Education and legal career 
He studied at the University of Melbourne where he graduated with Bachelor degrees in arts and commerce. Wolahan continued studying at Monash University, completing a Bachelor of Law (Honours). Participating in Moot court trials was a strong interest, for which he was recognised with the Charles Lowe Moot Prize. His honours thesis was titled "Defence, Justice & the War on Terror".
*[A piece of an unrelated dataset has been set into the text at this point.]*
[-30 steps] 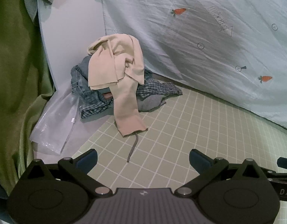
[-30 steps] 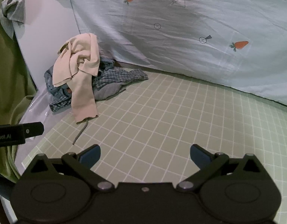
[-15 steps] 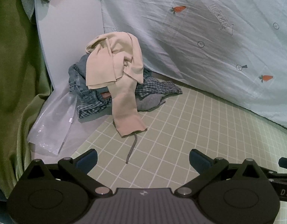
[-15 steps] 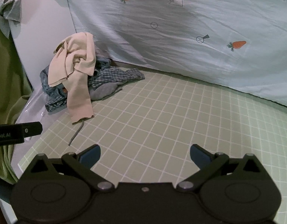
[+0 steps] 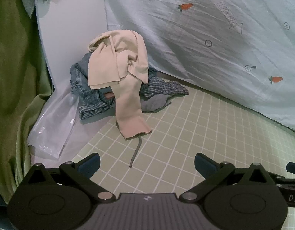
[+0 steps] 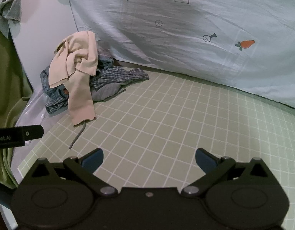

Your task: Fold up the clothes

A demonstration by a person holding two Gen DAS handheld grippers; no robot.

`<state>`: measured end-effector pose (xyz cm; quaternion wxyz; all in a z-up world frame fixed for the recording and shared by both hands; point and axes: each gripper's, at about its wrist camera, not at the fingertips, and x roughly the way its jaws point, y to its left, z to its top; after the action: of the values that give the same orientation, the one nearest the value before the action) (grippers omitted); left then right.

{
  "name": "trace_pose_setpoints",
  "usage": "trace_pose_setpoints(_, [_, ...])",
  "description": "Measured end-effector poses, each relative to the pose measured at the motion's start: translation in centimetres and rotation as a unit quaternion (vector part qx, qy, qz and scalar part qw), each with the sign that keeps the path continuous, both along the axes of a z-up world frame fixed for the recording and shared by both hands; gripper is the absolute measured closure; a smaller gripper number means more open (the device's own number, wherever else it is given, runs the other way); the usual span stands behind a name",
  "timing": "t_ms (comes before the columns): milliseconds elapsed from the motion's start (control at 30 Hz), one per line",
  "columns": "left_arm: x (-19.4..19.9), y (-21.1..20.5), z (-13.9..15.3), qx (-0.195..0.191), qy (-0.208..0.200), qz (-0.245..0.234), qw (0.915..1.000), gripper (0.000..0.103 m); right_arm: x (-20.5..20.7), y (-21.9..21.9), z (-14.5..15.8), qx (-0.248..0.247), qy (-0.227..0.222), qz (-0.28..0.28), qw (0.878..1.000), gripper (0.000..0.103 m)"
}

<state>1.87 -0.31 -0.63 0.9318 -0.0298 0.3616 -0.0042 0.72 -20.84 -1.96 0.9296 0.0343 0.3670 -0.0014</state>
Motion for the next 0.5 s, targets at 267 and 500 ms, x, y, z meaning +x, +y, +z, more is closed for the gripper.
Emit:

Wolahan began his career in law with the national firm, Mallesons Stephen Jacques where he specialised in mergers and acquisitions. In a podcast interview on Lawyer's Weekly, Wolahan admitted that he hadn't enjoyed corporate law, moving to litigation because he enjoyed advocacy. In 2010 he became a barrister, specialising in commercial and consumer matters. In his years at the bar, he acted on some high-profile matters, acting for Glencore in the Victorian Supreme Court, also in the successful defence of two commandos accused of war crimes.
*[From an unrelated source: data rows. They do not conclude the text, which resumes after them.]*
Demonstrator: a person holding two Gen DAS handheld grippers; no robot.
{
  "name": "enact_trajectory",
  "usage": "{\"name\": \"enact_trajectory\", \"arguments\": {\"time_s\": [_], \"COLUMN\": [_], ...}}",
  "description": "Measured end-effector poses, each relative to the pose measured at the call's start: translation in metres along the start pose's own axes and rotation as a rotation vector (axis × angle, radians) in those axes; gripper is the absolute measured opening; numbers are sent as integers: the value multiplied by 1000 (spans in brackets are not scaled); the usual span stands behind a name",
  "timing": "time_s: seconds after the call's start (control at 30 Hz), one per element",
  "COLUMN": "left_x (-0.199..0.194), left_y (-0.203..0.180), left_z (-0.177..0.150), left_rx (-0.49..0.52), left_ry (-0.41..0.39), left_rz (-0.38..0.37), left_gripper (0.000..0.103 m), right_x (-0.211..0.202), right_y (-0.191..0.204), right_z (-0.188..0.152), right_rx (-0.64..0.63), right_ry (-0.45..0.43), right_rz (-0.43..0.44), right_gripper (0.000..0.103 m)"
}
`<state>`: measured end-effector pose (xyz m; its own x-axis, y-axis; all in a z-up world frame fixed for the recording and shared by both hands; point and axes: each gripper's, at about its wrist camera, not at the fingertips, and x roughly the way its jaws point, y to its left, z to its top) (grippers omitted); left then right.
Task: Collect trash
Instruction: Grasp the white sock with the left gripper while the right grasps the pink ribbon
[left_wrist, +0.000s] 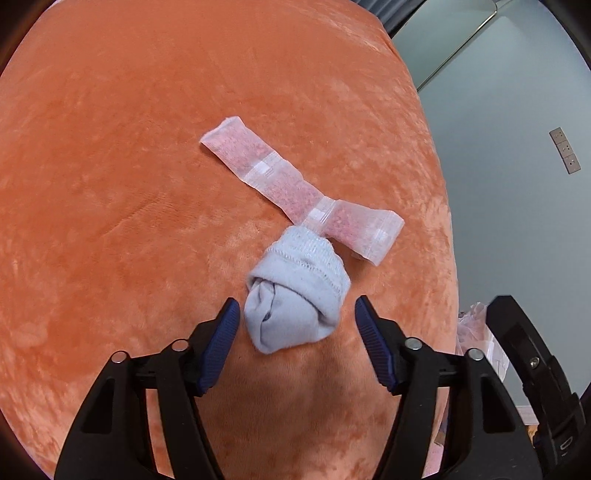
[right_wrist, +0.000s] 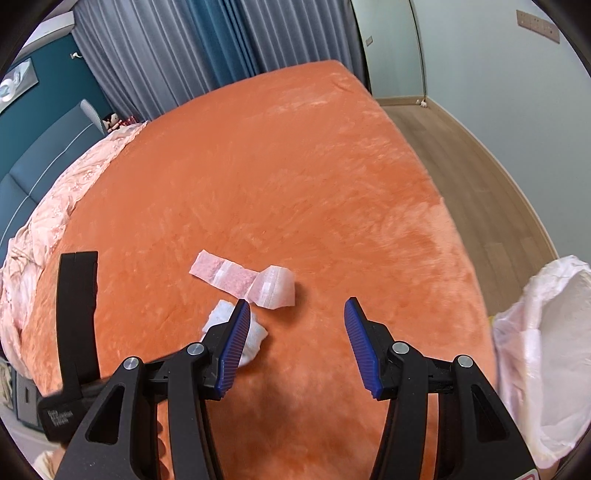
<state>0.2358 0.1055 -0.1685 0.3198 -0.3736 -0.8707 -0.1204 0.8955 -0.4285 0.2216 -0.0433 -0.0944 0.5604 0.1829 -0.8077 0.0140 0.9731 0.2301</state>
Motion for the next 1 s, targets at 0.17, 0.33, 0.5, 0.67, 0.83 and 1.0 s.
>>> {"name": "enact_trajectory", "arguments": {"time_s": [0.17, 0.33, 0.5, 0.67, 0.83, 1.0], "left_x": [12, 3, -13, -26, -44, -65], "left_y": [10, 23, 35, 43, 34, 7], "left_z": [4, 7, 13, 17, 19, 14], "left_rx": [-10, -25, -25, -24, -6, 37], "left_ry": [26, 9, -38, -63, -98, -133], "left_rz": [-28, -48, -13, 23, 31, 2], "left_gripper": [31, 26, 25, 25, 25, 25], "right_x": [32, 65, 95, 101, 67, 8], "right_y": [7, 14, 23, 31, 33, 21], "right_z": [6, 10, 8, 2, 9, 25], "right_rx": [14, 22, 32, 23, 6, 34], "right_ry": [38, 81, 128, 142, 71, -38], "right_rz": [18, 43, 59, 73, 86, 106], "right_gripper": [52, 52, 29, 6, 4, 4]}}
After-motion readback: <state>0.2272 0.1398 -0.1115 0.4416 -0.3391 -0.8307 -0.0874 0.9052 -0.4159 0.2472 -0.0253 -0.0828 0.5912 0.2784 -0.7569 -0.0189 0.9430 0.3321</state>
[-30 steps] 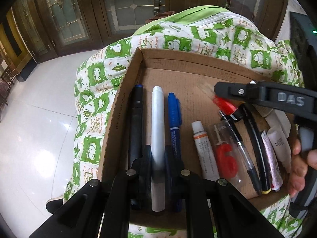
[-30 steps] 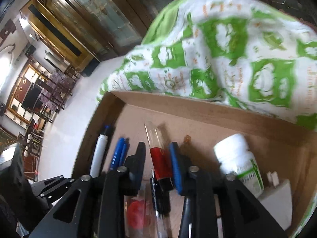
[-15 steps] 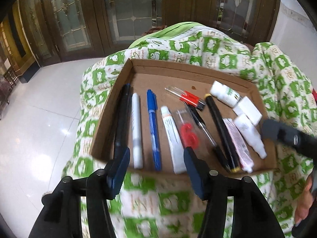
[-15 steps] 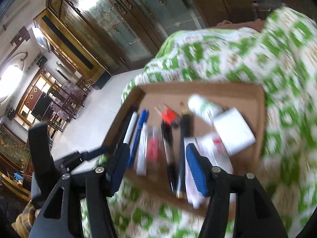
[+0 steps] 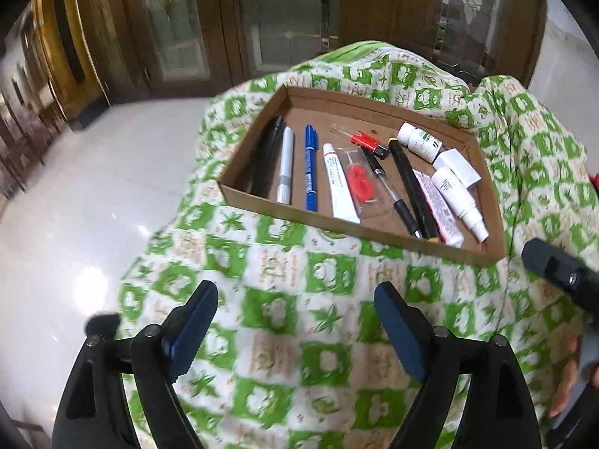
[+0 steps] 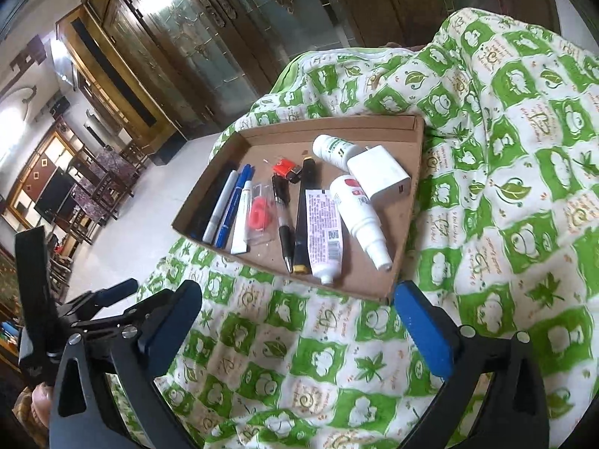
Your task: Organize rigid objects
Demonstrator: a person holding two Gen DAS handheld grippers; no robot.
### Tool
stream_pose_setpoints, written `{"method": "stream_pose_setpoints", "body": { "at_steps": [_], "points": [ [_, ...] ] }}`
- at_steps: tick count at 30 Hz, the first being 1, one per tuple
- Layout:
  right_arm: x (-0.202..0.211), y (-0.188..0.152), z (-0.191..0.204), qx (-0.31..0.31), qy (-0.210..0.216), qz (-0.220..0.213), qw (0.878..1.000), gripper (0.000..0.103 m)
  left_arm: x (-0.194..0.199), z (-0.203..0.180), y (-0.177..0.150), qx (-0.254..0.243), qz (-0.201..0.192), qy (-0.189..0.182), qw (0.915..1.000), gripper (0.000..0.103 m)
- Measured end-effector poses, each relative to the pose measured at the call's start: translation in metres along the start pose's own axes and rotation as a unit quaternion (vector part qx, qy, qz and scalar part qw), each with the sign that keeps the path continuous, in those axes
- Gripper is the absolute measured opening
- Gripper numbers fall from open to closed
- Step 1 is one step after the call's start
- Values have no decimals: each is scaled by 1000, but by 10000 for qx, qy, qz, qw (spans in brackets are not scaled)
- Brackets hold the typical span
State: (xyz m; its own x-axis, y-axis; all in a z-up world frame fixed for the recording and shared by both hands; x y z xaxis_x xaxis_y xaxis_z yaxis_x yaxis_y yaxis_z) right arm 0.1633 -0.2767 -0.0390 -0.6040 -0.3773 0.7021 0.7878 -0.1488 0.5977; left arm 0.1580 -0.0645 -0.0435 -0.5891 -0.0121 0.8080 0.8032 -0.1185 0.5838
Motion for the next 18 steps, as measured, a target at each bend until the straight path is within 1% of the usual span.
{"method": "stream_pose_setpoints", "body": {
  "at_steps": [3,5,7,11,18],
  "points": [
    [8,-8,4,132,-90,-66,9999,103,14,-5,-7,-227,-247,129,9994,92],
    [13,-13,6,231,-195,-120,9995,103,21,-7,-10,-278,-348,216,9988,96],
    [17,-16,8,310,-304,-174,9989,103,30,-10,-10,-328,-458,229,9982,99],
    [27,-24,12,430,-475,-256,9976,103,42,-15,-8,-381,-541,251,9975,102],
    [49,-31,19,556,-650,-522,9950,103,55,-19,-7,-391,-569,410,9968,102]
  ]
}}
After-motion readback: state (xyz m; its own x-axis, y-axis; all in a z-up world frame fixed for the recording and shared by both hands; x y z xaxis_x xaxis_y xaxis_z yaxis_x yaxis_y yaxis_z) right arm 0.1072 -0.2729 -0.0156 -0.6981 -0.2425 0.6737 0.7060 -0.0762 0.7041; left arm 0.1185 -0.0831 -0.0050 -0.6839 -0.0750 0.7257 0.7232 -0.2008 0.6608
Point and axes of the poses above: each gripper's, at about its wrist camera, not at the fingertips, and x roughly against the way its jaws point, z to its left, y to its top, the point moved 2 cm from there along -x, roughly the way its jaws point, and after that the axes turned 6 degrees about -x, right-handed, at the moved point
In 2013, Wolahan graduated from University of Cambridge with a master's degree in International Relations.

Military service 
When asked why he had joined the military, Wolahan explained that "Australia had been very good to me and my family, and I couldn't think of a better way to give back." He began his service at University, continuing with the Australian Army Reserve, eventually joining 2 Commando Company, 1st Commando Regiment. Wolahan was promoted to Captain in 2004 and saw seven periods of active service, including four postings overseas with 2 Commando:

 Timor-Leste 2007 for six months as the liaison officer for the Apprehension Task Group following the Battle of Same.
 Afghanistan 2008 for six months as the Operations Officer with the Special Operations Task Group HQ in Kandahar with responsibilities for planning operations conducted by the SAS and Commandos. 
 Afghanistan 2009–10 for six months as a Platoon Command within the Special Operations Task Group HQ based in Tarinkot. Wolahan lead intelligence operations, and Joint Prioritized Effects List missions, sometimes involving 80 troops. 
 Afghanistan 2014 for four months as the Deputy Chief of Operations with United States Special Operations Command based in Bagram. Much of the work of this group involved targeted drone led operations and logistics tasks.
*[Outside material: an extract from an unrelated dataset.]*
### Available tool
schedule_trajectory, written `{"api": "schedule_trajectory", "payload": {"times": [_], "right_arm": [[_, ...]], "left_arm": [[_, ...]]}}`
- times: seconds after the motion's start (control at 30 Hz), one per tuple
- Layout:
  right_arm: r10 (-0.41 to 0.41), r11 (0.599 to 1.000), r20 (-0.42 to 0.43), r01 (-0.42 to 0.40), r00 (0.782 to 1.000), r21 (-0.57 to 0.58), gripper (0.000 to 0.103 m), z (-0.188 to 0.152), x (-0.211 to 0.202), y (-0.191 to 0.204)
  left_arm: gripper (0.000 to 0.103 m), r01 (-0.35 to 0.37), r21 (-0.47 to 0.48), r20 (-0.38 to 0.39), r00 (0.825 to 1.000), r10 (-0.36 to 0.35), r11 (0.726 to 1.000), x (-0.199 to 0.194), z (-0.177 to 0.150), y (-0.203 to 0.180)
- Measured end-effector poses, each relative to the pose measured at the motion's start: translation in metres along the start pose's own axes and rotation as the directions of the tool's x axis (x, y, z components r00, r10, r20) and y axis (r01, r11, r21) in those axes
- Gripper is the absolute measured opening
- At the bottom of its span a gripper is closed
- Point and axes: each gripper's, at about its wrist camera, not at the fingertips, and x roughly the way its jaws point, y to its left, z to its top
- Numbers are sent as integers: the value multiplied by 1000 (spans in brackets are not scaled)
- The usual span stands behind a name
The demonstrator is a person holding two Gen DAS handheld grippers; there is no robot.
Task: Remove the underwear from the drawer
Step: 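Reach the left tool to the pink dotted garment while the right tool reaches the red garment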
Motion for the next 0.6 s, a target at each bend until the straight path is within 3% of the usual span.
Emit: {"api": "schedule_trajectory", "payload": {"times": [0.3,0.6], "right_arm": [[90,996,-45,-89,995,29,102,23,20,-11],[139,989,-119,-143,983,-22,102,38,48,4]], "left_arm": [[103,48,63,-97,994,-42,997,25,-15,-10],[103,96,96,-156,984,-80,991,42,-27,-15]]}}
Wolahan lost two friends in the War in Afghanistan: Marcus Case and Greg Sher. As he commenced his political career, he joined two other Afghanistan veterans in the Australian Parliament: Andrew Hastie and Phillip Thompson.

Political career

Preselection

Wolahan was announced as the Liberal Party candidate to run in the 2022 federal election in the seat of Menzies, an ethnically diverse part of Melbourne where two-thirds of people have one parent born overseas. Strong support from the local membership saw Wolahan defeat the sitting member Kevin Andrews in the contest, 181 votes to 111. Significantly, Andrews had the support of Treasurer Josh Frydenberg, though not of Prime Minister Scott Morrison. It was the first time a sitting Victorian Liberal MP had been ousted by their members in more than 20 years. Wolahan's preselection was considered a "generational change" for the Liberal Party and it was a "rare" event for politicians to not retain their seats.

2022 election

The 2022 federal election saw a 6% swing against the Liberals in Menzies, with votes counted days afterwards. On 28 May 2022, Wolahan's lead grew insurmountable and he declared victory in the seat.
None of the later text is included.